Every four years or so, Washington trots out a new Nominee with a Tax Problem. The latest is Timothy F. Geithner, president of the New York Federal Reserve Bank and one of the architects of the current efforts to end the credit crunch. Geithner somehow failed to pay thousands of dollars in payroll taxes from 2001 to 2004 while working for the International Monetary Fund. Now he's President-elect Barack Obama's choice for secretary of the Treasury, which would put him in charge of ... the IRS.
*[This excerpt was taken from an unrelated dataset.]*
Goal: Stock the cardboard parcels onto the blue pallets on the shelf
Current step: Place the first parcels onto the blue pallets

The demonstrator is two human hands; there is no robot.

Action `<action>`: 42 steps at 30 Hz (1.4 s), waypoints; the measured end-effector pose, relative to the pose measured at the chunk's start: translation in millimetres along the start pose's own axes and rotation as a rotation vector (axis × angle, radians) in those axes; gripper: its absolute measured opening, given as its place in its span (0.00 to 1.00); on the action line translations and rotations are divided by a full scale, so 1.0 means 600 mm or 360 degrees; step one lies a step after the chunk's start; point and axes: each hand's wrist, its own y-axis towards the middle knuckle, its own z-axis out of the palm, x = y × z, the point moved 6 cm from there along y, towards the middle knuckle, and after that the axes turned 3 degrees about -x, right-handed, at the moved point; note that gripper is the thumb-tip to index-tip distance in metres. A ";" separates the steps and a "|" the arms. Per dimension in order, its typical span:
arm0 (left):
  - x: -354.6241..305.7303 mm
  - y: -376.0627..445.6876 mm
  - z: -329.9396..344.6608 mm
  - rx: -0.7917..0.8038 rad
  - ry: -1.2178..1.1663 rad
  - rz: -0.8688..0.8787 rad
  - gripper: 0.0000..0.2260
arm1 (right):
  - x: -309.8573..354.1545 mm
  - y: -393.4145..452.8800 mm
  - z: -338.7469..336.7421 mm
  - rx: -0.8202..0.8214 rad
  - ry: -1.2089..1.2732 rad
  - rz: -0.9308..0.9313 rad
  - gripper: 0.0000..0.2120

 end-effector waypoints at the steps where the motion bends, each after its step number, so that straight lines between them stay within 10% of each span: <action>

According to news reports, Geithner also claimed improper dependent-care deductions, mishandled a withdrawal from a retirement plan and made other mistakes that required him to pay additional taxes and interest in recent months. Based on what we've read so far, we're willing to accept Geithner's contention that his errors were inadvertent. Assuming the Senate agrees and confirms him, we'd like Geithner to do us all a favor in return: lead the fight for a radically simpler tax code that is easier to enforce and harder to evade.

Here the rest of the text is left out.